Even proponents like MedPAC are leery about that. It cautioned that providers could seek "to profit by furnishing inappropriately low levels of service, which could compromise quality."
ACE participants must collect data on 22 quality measures, but that does not impact payment at this point. Nonetheless, CMS will keep a very close eye on the quality indicators, Mason says.
Baptist has made meeting certain quality measures a condition for physicians to receive a bonus payment. Between July and October, Baptist paid out $90,000 in bonus money to physicians.
Prometheus is built around clinical care guidelines, and payments hinge on meeting certain quality measures, says De Brantes, adding that the system is risk adjusting, which he says should prevent providers from cherry-picking healthier patients.
One of the more daunting challenges for hospitals is data collection, says Rich Walsh, executive vice president and chief operating officer of SwedishAmerican Health System in Rockford, Ill. Often, Swedish doesn't have direct access to the information that's required in Prometheus. For instance, if a woman goes to her gynecologist for a pap smear, and Swedish doesn't have a relationship with that doctor, the health system doesn't get credit in the scoring.
"In one of our clinics, we ran out of flu shots," Walsh notes. "So doctors were sending patients to Walgreens and we had to remind Walgreens that they needed to send us proof that the patient got the shot."
Another complication is ensuring that patients comply with their treatment plan. "What if a patient doesn't do a thing to control their blood pressure? That's why this is so difficult," Walsh says.

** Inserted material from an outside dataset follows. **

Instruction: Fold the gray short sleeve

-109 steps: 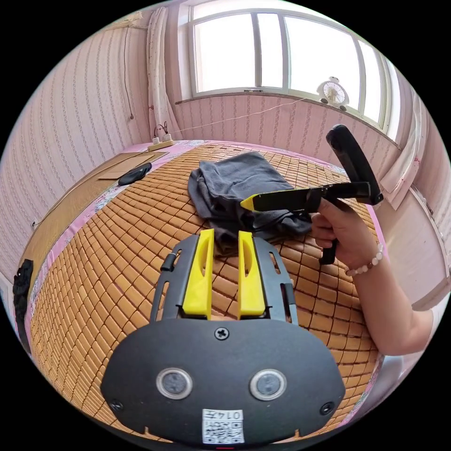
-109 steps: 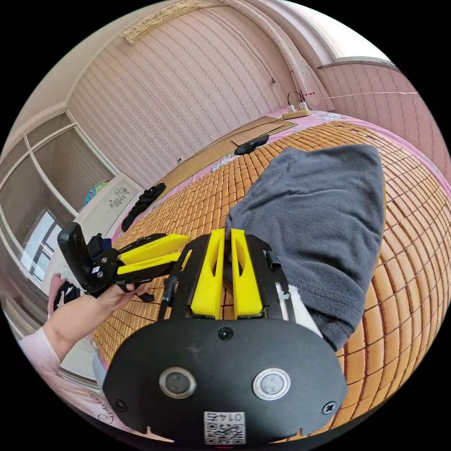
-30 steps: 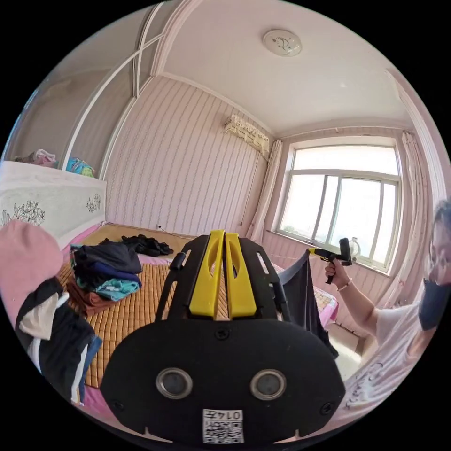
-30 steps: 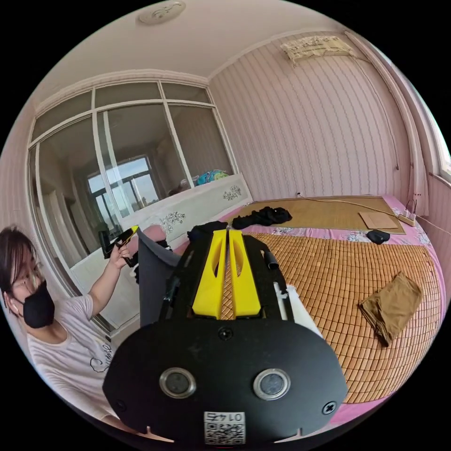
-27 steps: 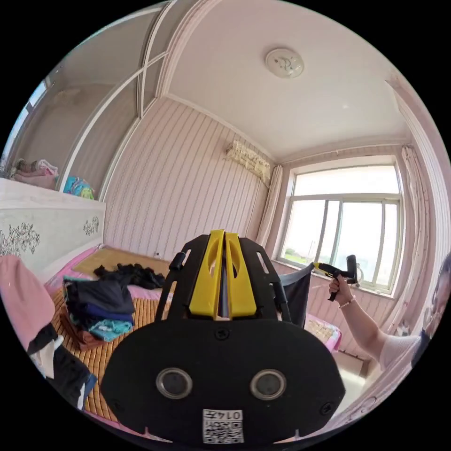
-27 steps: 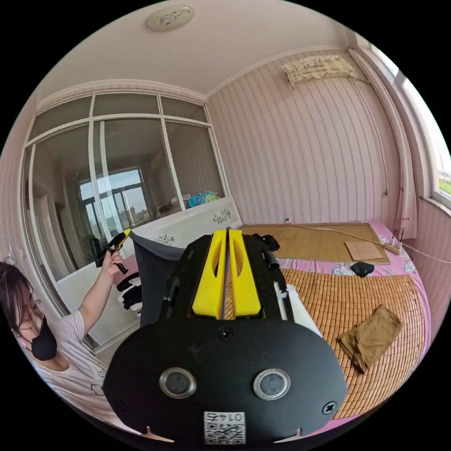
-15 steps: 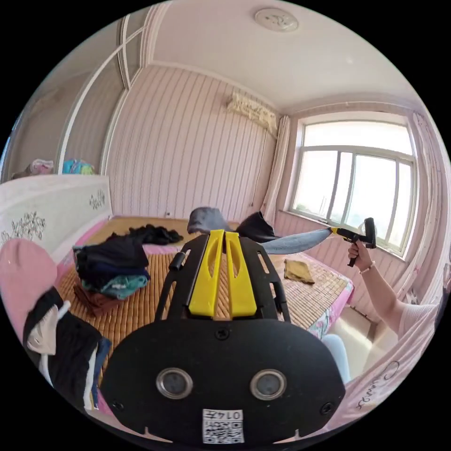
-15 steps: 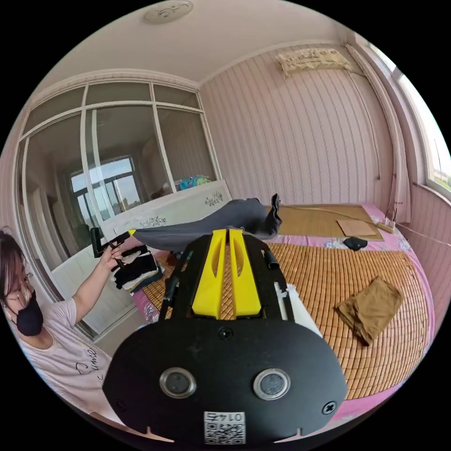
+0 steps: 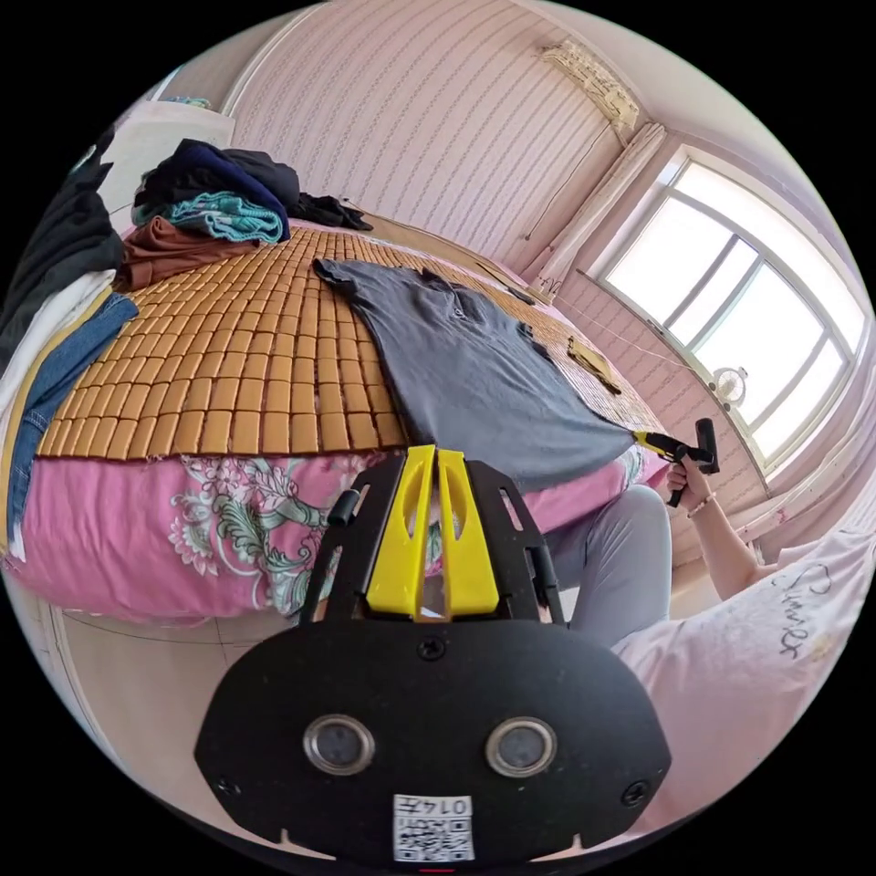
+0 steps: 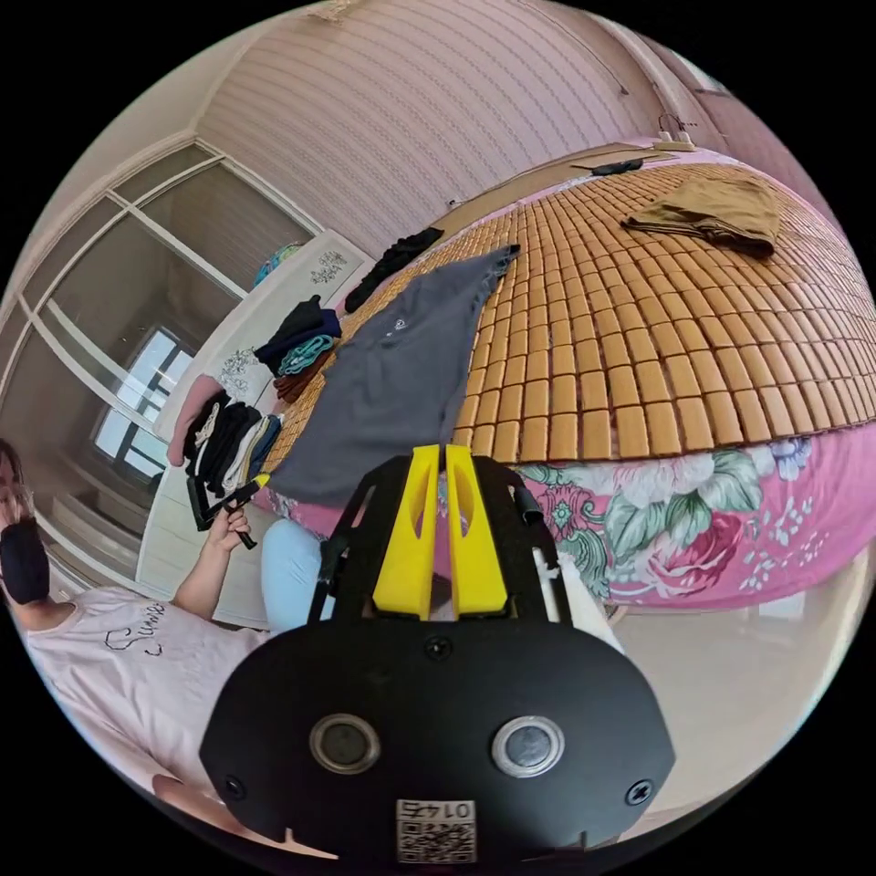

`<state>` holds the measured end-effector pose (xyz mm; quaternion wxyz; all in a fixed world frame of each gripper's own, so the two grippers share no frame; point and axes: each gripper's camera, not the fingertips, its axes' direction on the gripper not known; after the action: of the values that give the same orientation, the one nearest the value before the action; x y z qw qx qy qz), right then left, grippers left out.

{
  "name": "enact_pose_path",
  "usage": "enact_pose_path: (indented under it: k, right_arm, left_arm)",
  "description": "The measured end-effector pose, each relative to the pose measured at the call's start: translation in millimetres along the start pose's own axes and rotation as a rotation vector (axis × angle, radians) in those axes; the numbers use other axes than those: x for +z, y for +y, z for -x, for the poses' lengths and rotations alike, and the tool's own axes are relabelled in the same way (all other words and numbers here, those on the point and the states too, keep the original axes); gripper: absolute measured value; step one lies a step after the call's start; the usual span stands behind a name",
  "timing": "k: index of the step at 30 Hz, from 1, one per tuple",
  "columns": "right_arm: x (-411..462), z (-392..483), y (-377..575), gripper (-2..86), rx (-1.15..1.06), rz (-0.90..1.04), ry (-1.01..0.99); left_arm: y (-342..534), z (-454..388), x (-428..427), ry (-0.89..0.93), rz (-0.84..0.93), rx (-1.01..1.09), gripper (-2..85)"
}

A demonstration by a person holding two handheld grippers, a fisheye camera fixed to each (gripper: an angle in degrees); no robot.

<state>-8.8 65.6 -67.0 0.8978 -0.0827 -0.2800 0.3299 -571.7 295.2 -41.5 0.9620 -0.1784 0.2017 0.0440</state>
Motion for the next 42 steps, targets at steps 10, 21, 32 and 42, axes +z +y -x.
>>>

Understanding those infrastructure problems is an important lesson as policymakers consider more demonstrations, says the AHA's May, adding that there may be different approaches for different types of institutions—urban or rural—or for conditions.
Whatever the roadmap, Walsh says it is important to stay focused on the ultimate goal—reducing the number of hospital and ED visits by proactively managing patients. Providers mastering that will put themselves at a competitive advantage, he says, because patients and payers will demand that kind of care.
Matthew Weinstock is senior editor of Hospitals & Health Networks.